--- Dataset content Enclosed Below ---

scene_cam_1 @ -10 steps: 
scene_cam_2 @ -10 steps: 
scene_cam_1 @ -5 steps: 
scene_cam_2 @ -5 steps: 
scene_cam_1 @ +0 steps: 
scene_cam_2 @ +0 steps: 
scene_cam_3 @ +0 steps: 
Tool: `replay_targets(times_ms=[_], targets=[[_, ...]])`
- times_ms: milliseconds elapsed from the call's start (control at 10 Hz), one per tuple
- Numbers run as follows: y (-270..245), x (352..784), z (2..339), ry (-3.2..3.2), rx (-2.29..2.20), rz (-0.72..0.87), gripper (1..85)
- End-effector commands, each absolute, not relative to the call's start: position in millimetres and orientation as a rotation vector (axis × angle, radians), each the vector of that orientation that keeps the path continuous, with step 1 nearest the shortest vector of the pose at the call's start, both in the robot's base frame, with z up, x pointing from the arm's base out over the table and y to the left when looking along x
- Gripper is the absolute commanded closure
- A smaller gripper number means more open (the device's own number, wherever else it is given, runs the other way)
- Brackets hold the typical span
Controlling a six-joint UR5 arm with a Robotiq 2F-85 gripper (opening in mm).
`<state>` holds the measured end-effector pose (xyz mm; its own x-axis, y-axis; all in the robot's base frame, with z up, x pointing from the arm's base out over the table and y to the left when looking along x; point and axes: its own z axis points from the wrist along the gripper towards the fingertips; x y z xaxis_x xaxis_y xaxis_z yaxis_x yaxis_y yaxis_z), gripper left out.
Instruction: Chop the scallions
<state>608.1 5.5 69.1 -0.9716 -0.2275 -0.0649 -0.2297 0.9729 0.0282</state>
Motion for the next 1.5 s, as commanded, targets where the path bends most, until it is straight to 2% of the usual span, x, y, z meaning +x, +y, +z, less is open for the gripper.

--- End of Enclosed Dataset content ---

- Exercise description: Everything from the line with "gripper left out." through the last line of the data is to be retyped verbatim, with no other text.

- Written solution:
`<state>` holds the measured end-effector pose (xyz mm; its own x-axis, y-axis; all in the robot's base frame, with z up, x pointing from the arm's base out over the table and y to the left when looking along x; point and axes: its own z axis points from the wrist along the gripper towards the fingertips; x y z xaxis_x xaxis_y xaxis_z yaxis_x yaxis_y yaxis_z), gripper left out.
Instruction: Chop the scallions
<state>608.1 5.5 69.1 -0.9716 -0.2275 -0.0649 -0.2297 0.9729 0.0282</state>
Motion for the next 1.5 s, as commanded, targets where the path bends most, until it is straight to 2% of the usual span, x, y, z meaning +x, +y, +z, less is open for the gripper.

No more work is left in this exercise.